事件
三ヶ月後。特に変わりなく働いていた。店が小さい分、動き回るのは楽だ。
前の店の噂を聞いたのか店員達が私を見る目はよそよそしい、というか怖がっている。
ブチ切れて下品な事を言ったから仕方ないか。
どうせ元ヤンだのヤリマンだの陰口叩いているのだろう。
仕事が終わって夕食の食材を買って帰宅する。
母が喪服に着替えていた。近所の葬儀に出る為だ。
午後八時過ぎに母が帰って来た。
「ご飯食べる?」
「いや、いいよ。お風呂入る」
母は部屋から答えた。私は居間でテレビを見ていた。
札幌で殺人事件が起きたニュースが流れた。彼に似た後ろ姿を見つける。思わず笑う。
「馬鹿みたい」
理由はわからないが、何だかおかしい。
週末の夕方。仕事帰りに車に乗ろうとした時、
脇腹に激しい痛み──
その場にうずくまる。
低い視界に走り去る黒い革靴が斜めに映る。息が出来ない苦しみ。変な汗が顔や首から噴き出そう。
助けてと叫ぶよりもういいと思う。黙って死んでもいい。駐車場の冷たいアスファルトに顔をつける。痛い。ぶざまな死に方。笑われて死んでもいい。
意外と冷静。息が止まりそう。
目覚めた場所は病室。霊安室でなくて良かった。変な映画みたいにならなくて良かった。
でも生きていたのがほんの少し残念。
小さく唸って周りを見る。
医者、二人のナース、母、知らない背広姿の男。
「良かった。無事で」
母が充血した目で喜ぶ。
目が覚めたのは次の日の朝だった。脇腹が少し痛い。
知らない男は刑事。彼と違う年老いた白髪頭。
私は誰かに刺された。気を失う前に見た革靴を思い出す。私に恨みを持っている奴ならチビ男か。
私を刺して自首したのは同級生の兄。何でよ。
妹がスーパーで雑用に回されて階段で転んで怪我して辞めた。
転属のきっかけを作った私を恨んで刺した。何よそれ。馬鹿なの? なぜかチビ男のほくそ笑む顔が思い浮かぶ。ムカつく。
「災難だったわね」
母が言う。全くだよ。別に好きで助けた訳ではない。だから余計にムカつく。
「ああ、もう。ムカつく!」
思いっきり叫ぶ。みんな引いた。
イタタタタ。脇腹が痛い。息苦しくなる。もう何なの。
ナースの柔らかい手が私の腕を掴む。色々な人の声が飛び交う。死にたくなる。気を失う。
次に目覚めた時は夕方。誰もいない。怖いから声を出せない。黙って天井を見る。息をしている自覚。耳をすませて聴こえるのは病室の外の物音。
ゆっくり起きてバッグを探す。ベッドの下にあった。泥の着いた紐が気持ち悪い。
スマホを取り出す。個室だからいいか。家に電話。母に心配しないでと言ったのと着替えと部屋のコンセントに差したスマホの充電器を持って来てと頼む。
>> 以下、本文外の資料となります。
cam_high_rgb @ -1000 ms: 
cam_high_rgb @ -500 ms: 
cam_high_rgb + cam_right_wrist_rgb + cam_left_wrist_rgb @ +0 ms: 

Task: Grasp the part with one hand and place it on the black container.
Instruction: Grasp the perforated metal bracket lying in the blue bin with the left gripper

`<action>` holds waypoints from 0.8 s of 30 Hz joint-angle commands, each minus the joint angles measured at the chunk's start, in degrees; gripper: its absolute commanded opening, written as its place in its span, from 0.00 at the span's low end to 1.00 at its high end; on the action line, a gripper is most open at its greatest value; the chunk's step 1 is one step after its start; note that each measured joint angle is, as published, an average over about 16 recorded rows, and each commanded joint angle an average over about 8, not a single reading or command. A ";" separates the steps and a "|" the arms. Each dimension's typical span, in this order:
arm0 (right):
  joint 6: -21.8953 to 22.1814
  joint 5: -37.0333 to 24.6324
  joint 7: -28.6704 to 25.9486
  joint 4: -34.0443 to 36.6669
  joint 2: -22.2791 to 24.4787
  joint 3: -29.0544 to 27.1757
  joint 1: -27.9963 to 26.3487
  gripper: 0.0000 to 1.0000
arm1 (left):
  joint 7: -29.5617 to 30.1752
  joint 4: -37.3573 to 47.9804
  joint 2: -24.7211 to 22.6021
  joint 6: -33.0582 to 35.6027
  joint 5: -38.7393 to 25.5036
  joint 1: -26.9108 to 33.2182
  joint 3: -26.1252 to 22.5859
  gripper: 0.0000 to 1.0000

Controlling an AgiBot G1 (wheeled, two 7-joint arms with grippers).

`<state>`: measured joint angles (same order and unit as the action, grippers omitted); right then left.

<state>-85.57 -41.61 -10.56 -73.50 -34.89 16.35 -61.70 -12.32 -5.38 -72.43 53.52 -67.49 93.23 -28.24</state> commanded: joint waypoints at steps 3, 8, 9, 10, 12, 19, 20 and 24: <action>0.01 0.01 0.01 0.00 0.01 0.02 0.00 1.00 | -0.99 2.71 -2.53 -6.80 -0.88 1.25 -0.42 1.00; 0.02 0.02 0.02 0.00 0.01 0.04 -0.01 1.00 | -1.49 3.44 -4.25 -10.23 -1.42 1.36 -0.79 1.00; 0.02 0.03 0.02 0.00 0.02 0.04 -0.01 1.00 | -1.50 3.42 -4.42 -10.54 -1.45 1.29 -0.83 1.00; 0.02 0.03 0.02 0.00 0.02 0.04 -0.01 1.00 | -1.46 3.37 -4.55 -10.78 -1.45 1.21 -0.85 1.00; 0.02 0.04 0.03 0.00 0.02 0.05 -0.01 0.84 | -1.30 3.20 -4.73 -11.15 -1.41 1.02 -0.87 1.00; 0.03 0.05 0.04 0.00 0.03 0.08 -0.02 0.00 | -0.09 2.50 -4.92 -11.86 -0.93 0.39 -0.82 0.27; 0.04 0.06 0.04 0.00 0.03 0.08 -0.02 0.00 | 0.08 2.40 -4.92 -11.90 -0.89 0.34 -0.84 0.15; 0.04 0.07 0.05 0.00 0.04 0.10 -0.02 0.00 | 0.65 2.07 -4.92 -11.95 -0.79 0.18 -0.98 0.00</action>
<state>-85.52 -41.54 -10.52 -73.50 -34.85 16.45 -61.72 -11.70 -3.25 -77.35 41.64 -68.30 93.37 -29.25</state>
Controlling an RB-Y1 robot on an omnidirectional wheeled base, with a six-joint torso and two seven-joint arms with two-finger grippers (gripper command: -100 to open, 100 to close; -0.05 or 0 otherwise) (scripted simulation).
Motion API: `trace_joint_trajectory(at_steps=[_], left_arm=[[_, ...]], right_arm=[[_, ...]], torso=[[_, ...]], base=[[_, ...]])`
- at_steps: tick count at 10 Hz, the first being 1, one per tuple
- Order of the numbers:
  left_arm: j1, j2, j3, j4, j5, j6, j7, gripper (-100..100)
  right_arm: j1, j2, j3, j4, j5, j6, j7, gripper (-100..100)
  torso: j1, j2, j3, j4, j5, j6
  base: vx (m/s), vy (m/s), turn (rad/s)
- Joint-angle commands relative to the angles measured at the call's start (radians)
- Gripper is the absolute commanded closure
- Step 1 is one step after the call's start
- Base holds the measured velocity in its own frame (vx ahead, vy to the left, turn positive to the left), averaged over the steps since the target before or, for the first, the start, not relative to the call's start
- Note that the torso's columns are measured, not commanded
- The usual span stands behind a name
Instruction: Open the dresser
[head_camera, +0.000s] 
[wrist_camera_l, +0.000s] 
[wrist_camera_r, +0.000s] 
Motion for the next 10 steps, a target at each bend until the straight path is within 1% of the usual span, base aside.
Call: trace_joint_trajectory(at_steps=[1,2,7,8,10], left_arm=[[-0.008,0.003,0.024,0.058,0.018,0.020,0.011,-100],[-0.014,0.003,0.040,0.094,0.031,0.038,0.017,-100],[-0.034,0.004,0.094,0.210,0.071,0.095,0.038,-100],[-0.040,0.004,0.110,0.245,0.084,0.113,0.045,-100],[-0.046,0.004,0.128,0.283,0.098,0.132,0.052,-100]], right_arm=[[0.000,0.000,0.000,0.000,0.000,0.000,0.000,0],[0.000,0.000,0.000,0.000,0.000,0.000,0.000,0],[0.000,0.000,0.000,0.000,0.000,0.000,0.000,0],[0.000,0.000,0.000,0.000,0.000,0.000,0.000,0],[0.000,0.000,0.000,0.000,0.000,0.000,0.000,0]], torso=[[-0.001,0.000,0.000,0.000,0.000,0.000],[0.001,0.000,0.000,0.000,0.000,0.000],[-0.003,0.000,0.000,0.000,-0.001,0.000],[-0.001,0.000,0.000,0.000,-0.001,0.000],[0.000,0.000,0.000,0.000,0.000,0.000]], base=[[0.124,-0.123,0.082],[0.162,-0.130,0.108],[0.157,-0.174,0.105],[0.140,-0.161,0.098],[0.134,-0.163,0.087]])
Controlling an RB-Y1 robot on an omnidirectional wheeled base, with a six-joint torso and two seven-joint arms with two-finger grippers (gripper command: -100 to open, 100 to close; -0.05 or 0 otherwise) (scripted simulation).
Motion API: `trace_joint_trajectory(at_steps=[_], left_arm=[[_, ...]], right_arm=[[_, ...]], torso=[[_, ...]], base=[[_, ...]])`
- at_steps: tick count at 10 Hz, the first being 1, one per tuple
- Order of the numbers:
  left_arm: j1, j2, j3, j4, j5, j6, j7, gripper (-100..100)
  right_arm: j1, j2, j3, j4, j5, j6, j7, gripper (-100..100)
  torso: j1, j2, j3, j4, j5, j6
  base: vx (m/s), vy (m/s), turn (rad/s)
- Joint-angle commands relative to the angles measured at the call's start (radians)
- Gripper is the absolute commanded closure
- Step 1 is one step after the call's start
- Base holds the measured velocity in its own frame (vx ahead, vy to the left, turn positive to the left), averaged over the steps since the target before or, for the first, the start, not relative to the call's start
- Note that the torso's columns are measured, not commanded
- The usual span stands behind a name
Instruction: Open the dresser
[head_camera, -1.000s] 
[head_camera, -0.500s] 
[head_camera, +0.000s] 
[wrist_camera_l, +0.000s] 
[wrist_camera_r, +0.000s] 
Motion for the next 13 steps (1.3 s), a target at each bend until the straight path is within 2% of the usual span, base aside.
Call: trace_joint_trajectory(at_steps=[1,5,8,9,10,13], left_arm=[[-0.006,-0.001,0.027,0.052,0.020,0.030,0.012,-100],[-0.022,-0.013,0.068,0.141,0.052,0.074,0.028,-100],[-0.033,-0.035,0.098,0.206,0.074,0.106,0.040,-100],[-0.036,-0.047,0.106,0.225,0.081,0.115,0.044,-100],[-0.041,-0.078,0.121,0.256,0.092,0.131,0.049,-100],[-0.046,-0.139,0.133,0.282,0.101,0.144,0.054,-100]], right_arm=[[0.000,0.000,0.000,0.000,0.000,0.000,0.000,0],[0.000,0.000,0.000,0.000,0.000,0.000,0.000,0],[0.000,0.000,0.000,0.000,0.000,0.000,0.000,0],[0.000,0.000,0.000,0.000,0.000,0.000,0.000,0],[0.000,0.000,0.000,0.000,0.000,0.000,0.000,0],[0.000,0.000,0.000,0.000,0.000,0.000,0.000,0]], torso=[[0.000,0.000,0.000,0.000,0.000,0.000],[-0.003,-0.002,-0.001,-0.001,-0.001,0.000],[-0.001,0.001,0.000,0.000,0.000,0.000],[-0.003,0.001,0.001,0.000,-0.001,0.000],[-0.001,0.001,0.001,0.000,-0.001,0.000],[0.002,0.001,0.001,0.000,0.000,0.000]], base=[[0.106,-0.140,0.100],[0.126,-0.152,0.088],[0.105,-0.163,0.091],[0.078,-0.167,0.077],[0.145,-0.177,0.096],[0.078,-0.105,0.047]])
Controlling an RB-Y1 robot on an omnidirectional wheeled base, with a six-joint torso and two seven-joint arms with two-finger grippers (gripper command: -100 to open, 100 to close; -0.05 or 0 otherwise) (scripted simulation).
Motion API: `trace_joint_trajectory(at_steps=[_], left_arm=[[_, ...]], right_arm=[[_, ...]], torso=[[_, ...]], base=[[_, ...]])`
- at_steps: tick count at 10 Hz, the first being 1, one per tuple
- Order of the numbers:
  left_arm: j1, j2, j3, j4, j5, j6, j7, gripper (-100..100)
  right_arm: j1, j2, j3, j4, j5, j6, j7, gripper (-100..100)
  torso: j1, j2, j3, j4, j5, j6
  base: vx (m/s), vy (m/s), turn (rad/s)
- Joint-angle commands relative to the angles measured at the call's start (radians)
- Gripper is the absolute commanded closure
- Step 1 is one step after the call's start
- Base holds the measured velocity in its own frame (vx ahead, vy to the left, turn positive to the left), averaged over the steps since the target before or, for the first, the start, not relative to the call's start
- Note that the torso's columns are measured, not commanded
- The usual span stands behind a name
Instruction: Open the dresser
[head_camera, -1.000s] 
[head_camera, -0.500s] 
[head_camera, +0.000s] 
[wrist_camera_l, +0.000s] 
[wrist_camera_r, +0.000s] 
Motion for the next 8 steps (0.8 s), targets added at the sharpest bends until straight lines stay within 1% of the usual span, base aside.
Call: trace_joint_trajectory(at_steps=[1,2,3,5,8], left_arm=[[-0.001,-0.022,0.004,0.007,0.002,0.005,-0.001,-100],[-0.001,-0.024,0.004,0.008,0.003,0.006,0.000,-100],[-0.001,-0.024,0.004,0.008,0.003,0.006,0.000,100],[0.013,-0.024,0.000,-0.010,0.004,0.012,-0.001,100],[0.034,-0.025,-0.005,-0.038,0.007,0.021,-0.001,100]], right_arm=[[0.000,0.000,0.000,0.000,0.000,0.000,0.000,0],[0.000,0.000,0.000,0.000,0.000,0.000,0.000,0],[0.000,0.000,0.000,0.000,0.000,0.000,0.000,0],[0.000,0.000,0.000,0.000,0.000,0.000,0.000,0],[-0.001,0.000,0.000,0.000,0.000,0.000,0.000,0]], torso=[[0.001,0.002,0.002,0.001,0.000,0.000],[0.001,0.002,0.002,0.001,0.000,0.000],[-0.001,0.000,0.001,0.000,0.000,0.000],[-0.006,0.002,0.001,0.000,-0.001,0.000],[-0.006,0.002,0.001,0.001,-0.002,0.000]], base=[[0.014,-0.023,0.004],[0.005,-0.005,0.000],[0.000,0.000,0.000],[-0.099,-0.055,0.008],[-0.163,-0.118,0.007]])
医師が来て容態を訊く。脇腹の痛さ以外は大丈夫と答える。食事して眠って翌日になる。
母が来て話をする。バイトはしばらく休み。刑事が来て事情聴取。鬱陶しい。
同級生が見舞いに来た。思わず枕をぶん投げる。
彼女の膝に当たる。
彼女は「ごめんなさい」と頭を下げた。
「どういうつもりよ」
低い声で訊く。一瞬黙って身の上話。両親が交通事故で死んで兄妹で二人暮らし。右手が不自由になったのはその事故のせい。不幸な身の上話は興味ない。
「だから何で私が刺されないといけないのよ!」
ブチギレて訊く。
階段で転んで怪我したのは事実。
会社から休むように言われた。
それを兄がクビにされたと勘違い。私の事は前に話していた。
だから私のせいと勝手に勘違い。
「何よそれ。馬鹿なの。そんな事で刺されていたら命が幾つあっても足りないわ! もう、何なのよ!」
怒りが無限に込み上がってたまらない。声が大きくなる。脇腹がヒリヒリした。
「本当にごめんなさい。もう店を辞めるわ」
「それでまた誰かに刺されたらたまらないわ。辞めなくていいわよ」
彼女は「えっ」と見た。
「あんたと馬鹿兄貴は別って事。もういいわ。帰って」
彼女は「本当にごめんなさい」と頭を下げて病室を出た。
「お祓いしようかな……」
思いつきの言葉。力なく呟く相手は白い壁。